With summer in full swing, so are summer camps.
There’s a very unique camp in Connecticut that gives children who are in wheelchairs the chance to shoot hoops.
For the past nine years, the Ryan Martin Foundation Wheelchair Basketball Camp has been giving disabled youth a chance to come together and play hoops, moving their mindset from ‘I can’t’ to ‘I can.”
“It makes me exercise more and it makes me healthier than I was before because I would just be sitting at home if it wasn't for here,” said Hennessy Hernandez, of Naugatuck.
“It’s really fun. I like to play around in my wheelchair a lot,” Jack Maguire Ruopp, of Southbury.
Ryan Martin himself knows the benefits of playing basketball.
Born with spina bifida, both of his legs were amputated at the age of two.
But discovering basketball transformed his world from "wheelchair bound” to “bound for college,” professional hoops, and giving back.
"Individuals with disabilities don't have the same opportunities in athletics so to be able to provide that opportunity for other individuals is absolutely huge,” Martin said.
The one week free camp at Loomis Chaffee is about so much more than just basketball.
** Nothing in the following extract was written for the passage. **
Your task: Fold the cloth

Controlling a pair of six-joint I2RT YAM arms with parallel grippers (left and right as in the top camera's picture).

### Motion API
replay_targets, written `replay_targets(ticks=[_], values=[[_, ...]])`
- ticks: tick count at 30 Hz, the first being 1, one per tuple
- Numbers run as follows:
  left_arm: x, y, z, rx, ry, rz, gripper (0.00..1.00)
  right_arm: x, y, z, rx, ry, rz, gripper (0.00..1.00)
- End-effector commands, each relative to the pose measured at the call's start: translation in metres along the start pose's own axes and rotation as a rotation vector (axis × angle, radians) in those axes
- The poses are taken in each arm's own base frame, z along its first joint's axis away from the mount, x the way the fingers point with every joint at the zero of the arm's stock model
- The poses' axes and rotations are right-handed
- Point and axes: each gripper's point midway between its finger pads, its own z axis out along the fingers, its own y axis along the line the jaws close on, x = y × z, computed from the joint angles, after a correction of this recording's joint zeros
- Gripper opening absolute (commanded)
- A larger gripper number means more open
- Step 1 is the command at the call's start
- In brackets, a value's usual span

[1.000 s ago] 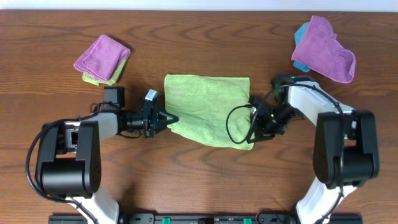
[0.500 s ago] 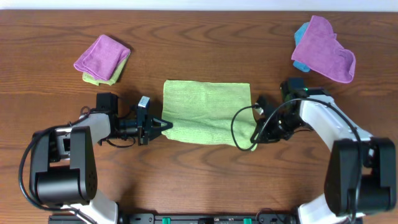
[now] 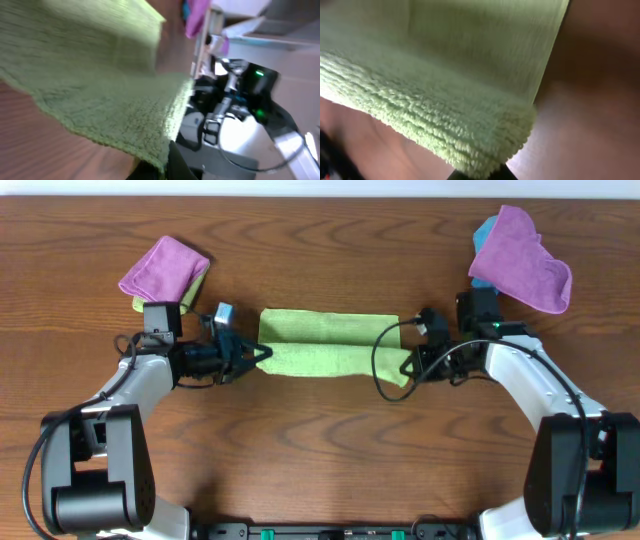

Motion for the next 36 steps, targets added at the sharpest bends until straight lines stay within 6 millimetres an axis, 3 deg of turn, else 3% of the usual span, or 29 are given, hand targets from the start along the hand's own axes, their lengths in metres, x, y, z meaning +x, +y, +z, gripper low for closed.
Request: replay_targets(ticks=[1, 8, 15, 24, 36], values=[[-0.015, 0.013, -0.003, -0.108, -0.077, -0.015, 0.06, -0.015, -0.009, -0.005, 0.053, -0.067, 0.034, 0.01], [-0.035, 0.023, -0.007, -0.188, -0.164, 0.045, 0.06, -0.049, -0.017, -0.008, 0.111, -0.196, -0.001, 0.01], [-0.056, 0.022, -0.005, -0.220, -0.246, 0.106, 0.06, -0.069, -0.007, -0.002, 0.126, -0.265, -0.053, 0.01], [-0.072, 0.031, 0.018, -0.253, -0.286, 0.140, 0.06, -0.086, -0.012, 0.014, 0.186, -0.313, -0.094, 0.01], [-0.096, 0.055, 0.026, -0.262, -0.352, 0.132, 0.06, -0.108, -0.029, 0.036, 0.211, -0.371, -0.113, 0.01]])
It's about hard work, teamwork, and building confidence, and Martin is all about instilling the importance of an education.
He's even working on having UConn add a wheelchair basketball program so the children could be future Huskies.
No limits, just perceived limitations.
“I think instead of them being perceived as the kid in the wheelchair, oh they're the basketball player. They're the athlete,” Martin said.